La base américaine de Guantánamo Bay, tristement célèbre pour ses conditions de détention extrêmes, pourrait bientôt accueillir jusqu’à 30 000 migrants en situation irrégulière. Une mesure annoncée par Donald Trump le 29 janvier et qui suscite une vive opposition, notamment du gouvernement cubain.
Le président états-unien Donald Trump a annoncé, mercredi 29 janvier, avoir signé un mémorandum demandant aux ministères de la Défense et de la Sécurité intérieure de transformer une partie de la base de Guantánamo Bay en centre de rétention pour 30 000 migrants en situation irrégulière. Cette démarche vise principalement les « criminels » et entend porter à « pleine capacité » le centre de rétention déjà existant sur place.

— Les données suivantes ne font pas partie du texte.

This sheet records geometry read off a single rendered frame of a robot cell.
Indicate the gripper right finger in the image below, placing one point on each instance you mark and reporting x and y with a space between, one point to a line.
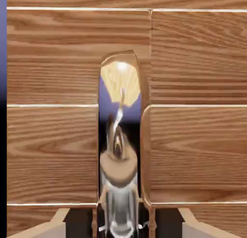
169 224

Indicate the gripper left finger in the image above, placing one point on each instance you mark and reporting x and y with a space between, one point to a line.
79 224

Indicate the wide wooden door front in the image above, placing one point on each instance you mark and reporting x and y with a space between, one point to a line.
57 58

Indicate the narrow wooden door front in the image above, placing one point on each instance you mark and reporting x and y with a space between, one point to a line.
198 58

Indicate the wooden cabinet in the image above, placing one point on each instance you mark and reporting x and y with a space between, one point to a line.
77 0

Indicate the wooden drawer front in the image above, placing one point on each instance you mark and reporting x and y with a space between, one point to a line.
48 155

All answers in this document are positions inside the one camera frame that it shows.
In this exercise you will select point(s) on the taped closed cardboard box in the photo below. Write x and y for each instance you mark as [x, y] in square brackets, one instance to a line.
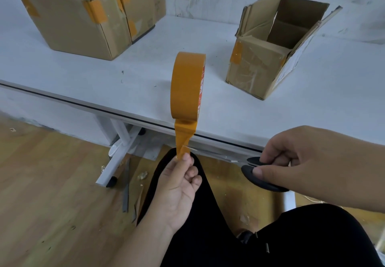
[69, 23]

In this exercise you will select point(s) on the person's right thumb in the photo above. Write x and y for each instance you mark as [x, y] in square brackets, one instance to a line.
[269, 173]

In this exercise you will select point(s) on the white metal table leg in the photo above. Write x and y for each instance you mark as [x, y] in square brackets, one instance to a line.
[120, 152]

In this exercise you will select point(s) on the person's left forearm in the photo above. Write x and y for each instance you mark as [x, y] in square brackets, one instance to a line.
[141, 245]

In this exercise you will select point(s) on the tall printed cardboard box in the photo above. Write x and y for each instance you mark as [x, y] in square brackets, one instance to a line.
[144, 2]

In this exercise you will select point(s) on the orange tape roll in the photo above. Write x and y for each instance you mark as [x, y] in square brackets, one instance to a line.
[185, 86]

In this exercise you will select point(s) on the person's right middle finger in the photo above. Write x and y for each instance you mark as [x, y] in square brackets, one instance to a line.
[284, 159]

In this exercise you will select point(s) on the person's black trousers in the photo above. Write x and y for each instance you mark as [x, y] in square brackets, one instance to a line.
[270, 236]

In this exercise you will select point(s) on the open cardboard box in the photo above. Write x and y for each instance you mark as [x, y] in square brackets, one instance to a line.
[258, 62]

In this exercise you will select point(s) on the person's left hand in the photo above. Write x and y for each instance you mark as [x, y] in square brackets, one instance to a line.
[174, 191]

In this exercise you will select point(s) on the person's right hand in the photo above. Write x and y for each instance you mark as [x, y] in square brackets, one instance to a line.
[324, 167]

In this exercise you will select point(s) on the grey strip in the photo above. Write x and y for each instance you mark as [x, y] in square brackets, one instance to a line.
[126, 188]

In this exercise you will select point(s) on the person's left thumb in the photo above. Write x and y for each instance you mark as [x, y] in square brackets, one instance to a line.
[177, 165]

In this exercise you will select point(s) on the clear plastic scrap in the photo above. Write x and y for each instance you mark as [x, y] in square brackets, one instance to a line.
[142, 175]

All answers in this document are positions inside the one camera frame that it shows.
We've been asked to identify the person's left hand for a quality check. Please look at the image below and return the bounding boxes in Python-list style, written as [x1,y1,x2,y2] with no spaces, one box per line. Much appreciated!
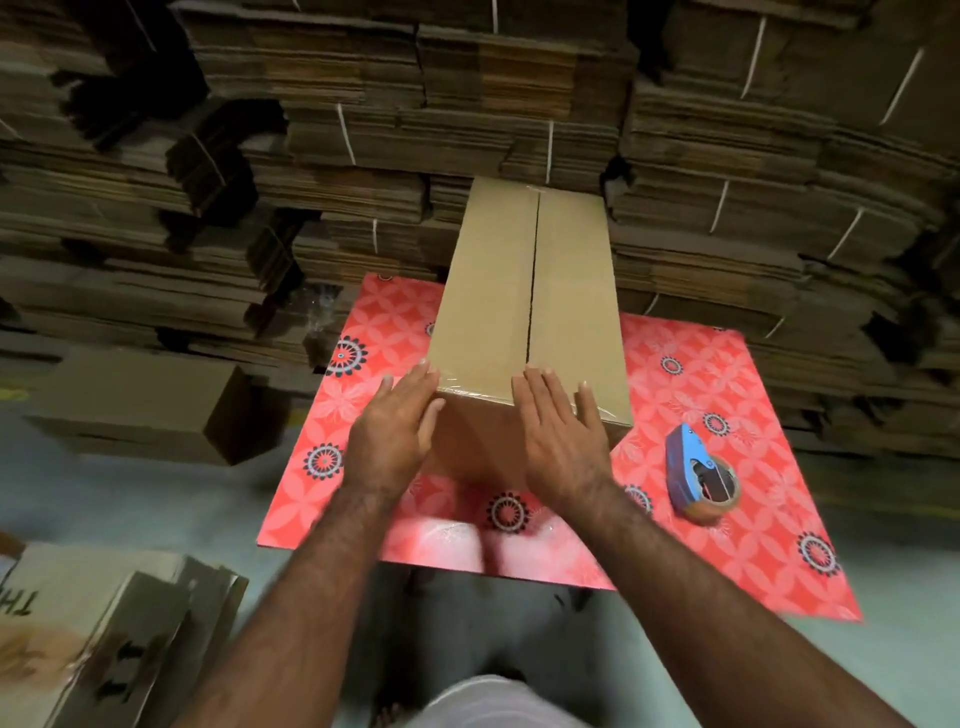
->
[342,360,448,506]

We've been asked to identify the person's right hand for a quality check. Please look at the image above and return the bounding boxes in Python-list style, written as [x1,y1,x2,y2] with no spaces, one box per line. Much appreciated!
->
[511,365,616,516]

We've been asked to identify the tall brown cardboard box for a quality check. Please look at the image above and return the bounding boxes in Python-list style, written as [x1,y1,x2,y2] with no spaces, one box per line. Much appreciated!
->
[421,176,636,498]

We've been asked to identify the person's right forearm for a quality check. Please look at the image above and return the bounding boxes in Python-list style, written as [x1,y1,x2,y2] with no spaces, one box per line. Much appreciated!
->
[553,477,918,728]

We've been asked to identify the person's left forearm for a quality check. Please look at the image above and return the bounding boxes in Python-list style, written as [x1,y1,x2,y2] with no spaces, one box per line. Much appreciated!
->
[171,480,423,728]

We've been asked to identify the blue tape dispenser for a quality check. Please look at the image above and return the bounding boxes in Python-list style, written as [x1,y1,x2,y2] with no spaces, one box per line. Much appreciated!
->
[664,422,733,513]

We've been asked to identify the brown packing tape roll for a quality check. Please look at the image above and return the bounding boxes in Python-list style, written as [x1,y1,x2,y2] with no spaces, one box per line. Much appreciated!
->
[678,453,744,526]

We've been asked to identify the red patterned table cover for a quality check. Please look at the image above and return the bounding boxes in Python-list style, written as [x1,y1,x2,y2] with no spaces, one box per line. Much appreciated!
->
[256,271,864,624]

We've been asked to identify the low closed cardboard box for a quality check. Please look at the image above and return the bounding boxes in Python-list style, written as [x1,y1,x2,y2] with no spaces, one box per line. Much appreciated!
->
[24,345,254,468]

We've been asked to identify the person's white garment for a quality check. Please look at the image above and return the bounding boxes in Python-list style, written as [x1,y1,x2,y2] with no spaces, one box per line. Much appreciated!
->
[403,673,599,728]

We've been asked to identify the stacks of flattened cardboard sheets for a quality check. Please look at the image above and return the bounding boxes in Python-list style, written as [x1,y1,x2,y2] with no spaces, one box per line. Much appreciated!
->
[0,0,960,460]

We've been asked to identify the pile of printed flattened cartons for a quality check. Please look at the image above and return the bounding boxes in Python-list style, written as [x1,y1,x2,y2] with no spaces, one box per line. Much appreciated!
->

L’annonce a immédiatement provoqué une réaction hostile de La Havane. Le président cubain Miguel Diaz-Canel a dénoncé un « acte brutal » perpétré sur une base « illégalement occupée sur le territoire cubain ». Il a également mis en garde contre la situation des migrants, qui seraient placés « à proximité de prisons connues pour la torture et la détention illégale ».
Le centre de rétention prévu par la Maison Blanche sera séparé de la prison de Guantánamo, où 15 détenus sont encore incarcérés. Créée après les attentats du 11 septembre 2001 sous l’administration de George W. Bush, cette prison est devenue un symbole des abus de la guerre contre le terrorisme, notamment en raison des conditions de détention extrêmes et du recours à la torture.
Le même jour, Donald Trump a signé la première loi de son mandat, prévoyant la détention automatique des étrangers en situation irrégulière ayant été condamnés ou poursuivis pour certains crimes et délits. Ce texte porte le nom de Laken Riley, une étudiante de 22 ans assassinée par un migrant vénézuélien en situation irrégulière. « Son nom vivra à jamais dans les lois de notre pays », a déclaré le président, confirmant sa volonté de lutter contre l’immigration clandestine.